Раньше я всегда считал, что женщины испытывают такую же сильную страсть, как и мужчины, только они научились эту страсть скрывать – по-видимому, из-за боязни частых беременностей. Такое объяснение вполне устраивало меня, пока я был молод, но со временем в нем начали обнаруживаться определенные пробелы. Почему это женщины, принимающие противозачаточные средства, спрашивал я себя, выказывают ничуть не больше страсти, чем их способные к зачатию сестры? Последний удар по моей теории был нанесен в ту самую ночь у Вильбера, когда вильбретки не только не смогли угнаться за нами, мужчинами, но даже и не пытались этого сделать. А тут, в статье, все объяснялось просто и ясно: страсть, оказывается, вызывается тестостероном, а тестостерон – это мужской гормон. То есть, в небольших количествах он имеется и у женщин, поэтому-то у них иногда все-таки возникают желания, но у мужчин его гораздо больше – вот и желания у них проявляются значительно чаще. Впрыснуть любой женщине побольше тестостерона – и она начнет бросаться даже на женщин вокруг. Выкачать тестостерон из мужчины – и мысли его унесутся подальше от секса. Приставить к мужчине пяток-другой женщин, и уровень тестостерона у него резко подскочит. Вопросы, которые мучили меня на протяжении сорока лет, свелись к химии.
Не удивительно, что женщины делают вид, будто секс их особенно не интересует: он и вправду их не интересует. И не удивительно, когда матери говорят своим детям, что секс – это бяка: они и в самом деле так думают.
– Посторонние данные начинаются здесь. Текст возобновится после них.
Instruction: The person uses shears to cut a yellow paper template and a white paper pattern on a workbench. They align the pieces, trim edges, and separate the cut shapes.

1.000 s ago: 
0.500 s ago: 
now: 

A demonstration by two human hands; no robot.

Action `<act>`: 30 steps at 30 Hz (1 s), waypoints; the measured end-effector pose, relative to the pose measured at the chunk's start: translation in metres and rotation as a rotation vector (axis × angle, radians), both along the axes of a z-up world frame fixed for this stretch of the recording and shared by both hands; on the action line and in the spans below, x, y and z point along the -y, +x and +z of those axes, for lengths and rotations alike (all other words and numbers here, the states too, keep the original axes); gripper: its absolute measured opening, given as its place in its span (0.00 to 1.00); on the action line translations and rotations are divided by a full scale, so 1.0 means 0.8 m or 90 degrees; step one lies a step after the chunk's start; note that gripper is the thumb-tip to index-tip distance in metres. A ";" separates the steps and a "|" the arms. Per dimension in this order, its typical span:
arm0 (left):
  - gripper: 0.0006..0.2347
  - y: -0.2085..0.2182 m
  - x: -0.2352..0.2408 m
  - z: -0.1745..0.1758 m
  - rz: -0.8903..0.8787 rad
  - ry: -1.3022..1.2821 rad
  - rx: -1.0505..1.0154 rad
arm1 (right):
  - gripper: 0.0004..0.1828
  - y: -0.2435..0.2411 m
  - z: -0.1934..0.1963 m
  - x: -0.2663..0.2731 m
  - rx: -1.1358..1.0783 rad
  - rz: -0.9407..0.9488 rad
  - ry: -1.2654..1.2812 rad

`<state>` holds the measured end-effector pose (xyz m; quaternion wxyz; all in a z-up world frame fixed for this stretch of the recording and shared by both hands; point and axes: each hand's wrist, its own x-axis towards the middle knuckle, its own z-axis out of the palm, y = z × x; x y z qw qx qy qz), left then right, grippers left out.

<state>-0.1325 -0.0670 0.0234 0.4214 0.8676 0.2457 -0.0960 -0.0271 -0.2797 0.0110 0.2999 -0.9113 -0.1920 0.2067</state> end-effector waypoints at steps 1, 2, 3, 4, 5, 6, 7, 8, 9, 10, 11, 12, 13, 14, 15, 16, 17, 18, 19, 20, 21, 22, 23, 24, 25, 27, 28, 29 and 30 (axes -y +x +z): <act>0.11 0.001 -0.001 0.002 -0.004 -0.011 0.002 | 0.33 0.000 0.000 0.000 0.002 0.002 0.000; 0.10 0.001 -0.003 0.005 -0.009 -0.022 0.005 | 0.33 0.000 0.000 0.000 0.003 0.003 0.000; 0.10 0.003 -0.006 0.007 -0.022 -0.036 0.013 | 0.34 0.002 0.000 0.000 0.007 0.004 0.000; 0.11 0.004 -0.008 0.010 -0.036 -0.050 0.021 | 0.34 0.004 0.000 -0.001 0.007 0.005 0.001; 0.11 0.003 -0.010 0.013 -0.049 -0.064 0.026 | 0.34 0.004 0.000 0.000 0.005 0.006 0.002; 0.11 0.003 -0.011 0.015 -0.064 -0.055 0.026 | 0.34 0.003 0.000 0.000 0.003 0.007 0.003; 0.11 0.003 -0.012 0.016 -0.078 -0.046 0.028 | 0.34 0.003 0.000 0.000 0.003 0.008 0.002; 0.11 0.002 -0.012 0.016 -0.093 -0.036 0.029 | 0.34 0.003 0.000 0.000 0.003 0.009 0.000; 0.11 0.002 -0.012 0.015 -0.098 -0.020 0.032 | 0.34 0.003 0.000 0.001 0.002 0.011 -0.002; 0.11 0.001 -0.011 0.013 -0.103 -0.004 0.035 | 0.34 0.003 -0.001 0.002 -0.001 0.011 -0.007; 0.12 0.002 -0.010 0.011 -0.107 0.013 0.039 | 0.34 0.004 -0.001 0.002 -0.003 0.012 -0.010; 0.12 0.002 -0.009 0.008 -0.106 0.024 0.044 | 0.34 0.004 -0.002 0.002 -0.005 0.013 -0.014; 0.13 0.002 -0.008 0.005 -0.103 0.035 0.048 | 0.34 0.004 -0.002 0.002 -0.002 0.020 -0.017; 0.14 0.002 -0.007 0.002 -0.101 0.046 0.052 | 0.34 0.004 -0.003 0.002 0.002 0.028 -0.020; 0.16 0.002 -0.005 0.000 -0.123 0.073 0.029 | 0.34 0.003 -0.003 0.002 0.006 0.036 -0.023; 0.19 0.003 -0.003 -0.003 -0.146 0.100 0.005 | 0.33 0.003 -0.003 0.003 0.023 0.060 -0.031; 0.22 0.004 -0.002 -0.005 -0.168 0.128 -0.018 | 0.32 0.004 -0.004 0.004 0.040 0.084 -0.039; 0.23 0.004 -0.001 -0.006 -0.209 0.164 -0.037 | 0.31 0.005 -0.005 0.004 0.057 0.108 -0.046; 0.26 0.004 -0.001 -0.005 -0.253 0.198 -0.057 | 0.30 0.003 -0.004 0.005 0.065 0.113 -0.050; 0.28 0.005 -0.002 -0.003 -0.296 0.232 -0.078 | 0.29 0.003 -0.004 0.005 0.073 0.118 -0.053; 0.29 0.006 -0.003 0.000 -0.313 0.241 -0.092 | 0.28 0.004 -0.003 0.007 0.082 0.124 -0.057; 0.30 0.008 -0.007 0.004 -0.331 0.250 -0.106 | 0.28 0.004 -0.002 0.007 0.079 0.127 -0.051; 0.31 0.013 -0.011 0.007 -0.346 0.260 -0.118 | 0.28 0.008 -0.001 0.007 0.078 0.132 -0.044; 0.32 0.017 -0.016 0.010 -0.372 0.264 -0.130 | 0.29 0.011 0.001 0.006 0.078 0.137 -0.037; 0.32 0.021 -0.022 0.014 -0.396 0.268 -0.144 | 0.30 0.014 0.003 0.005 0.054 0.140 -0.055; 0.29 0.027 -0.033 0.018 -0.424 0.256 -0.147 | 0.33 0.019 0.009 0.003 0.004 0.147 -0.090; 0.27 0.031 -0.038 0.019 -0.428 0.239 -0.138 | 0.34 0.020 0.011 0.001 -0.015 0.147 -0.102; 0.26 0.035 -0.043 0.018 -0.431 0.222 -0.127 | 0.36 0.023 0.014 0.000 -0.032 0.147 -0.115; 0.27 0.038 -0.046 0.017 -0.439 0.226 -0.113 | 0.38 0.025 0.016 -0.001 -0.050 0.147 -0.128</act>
Я злился на женщин за то, что я им нужен меньше, чем они мне, но к кому я испытывал настоящую ненависть, так это к их подпевалам – моралистам мужского пола. Так и хотелось взять автомат и разделаться со всеми этими краснобаями, проповедующими целомудрие. Кем бы они ни были – педиками-теоретиками или просто маменькиными сынками, – в любом случае это были предатели, изменившие своему полу, и автоматная очередь пошла бы им только на пользу. Откуда эти безволосые тела, эти писклявые голоса? Да если бы их семенники вырабатывали столько тестостерона, сколько полагается нормальному мужчине, они бы только и делали, что гонялись за бабами, а не кричали бы на каждом углу, как это дурно.
К тому времени как мы приземлились в Торонто, я был уже настолько взбешен, что когда вечером в баре рядом со мной села какая-то блондинка, мне захотелось не познакомиться с ней, а взять за горло и задушить. Ну, уговорю я ее отдаться, размышлял я, – и что? Она просто променяет свое тело на что-нибудь еще: на мои деньги, на мое время, на мое сочувствие. "Вы пробовали здешний банановый ликер?" – негромко спросила меня блондинка. "Пошла ты в жопу", – ответил я и сам удивился: это был чуть ли не единственный случай в моей сознательной жизни, когда я так грубо ответил. Пожав плечами, блондинка взяла свой стакан и отошла. Потом, наверно, будет рассказывать подружкам, как налетела на гомика. Откуда ей знать, что никакой я не гомик – просто вся она у меня теперь как на ладони. Секс – отличная вещь, и не дело позволять бабам дурачить людей с его помощью.
Лора Гейл, Этель, вильбретки – да пропади они все пропадом! С меня довольно. Если Сара Луиза потянется ко мне в постели, я сделаю как она хочет, чтобы избежать скандалов. А нет, и не надо: когда станет невтерпеж, я призову на помощь свою старую, верную подружку – мою руку. Она-то уж никогда мне не надоедала, никогда не предавала, никогда не использовала меня для достижения своих целей.
Так совершилось мое третье прозрение, за которым последовало четвертое – имевшее отношение к моим друзьям.
Итак, женщин для меня больше не существовало, и, чтобы заполнить образовавшийся вакуум, я решил обратиться к своим старым друзьям. Друзей у меня было много – некоторые из них работали вместе со мной в банке, но большинство занималось другими делами. И почему только я так мало с ними виделся все эти годы, почему избегал встреч со старыми товарищами? Я стал звонить им по телефону, и, иногда за обедом или попивая мартини, мы смеялись, совсем как в прежние времена, выявляли изъяны мирового устройства и расходились такие довольные, словно изъяны эти нами уже устранены. Впрочем, большей частью беседы у нас тянулись вяловато. Куда девалось былое остроумие, былое ощущение надежды? Мы разговаривали о своих детях, у которых в жизни все шло вкривь и вкось; о своих профессиях, в выборе которых мы так жестоко ошиблись; о своих приятелях, которые слишком много пили, толстели и ругались с женами. Как правило, после таких встреч мне становилось грустно – грустно настолько, что через какое-то время я бросил звонить друзьям. И все-таки было приятно чувствовать, что они где-то есть – ведь друзей не бывает слишком много.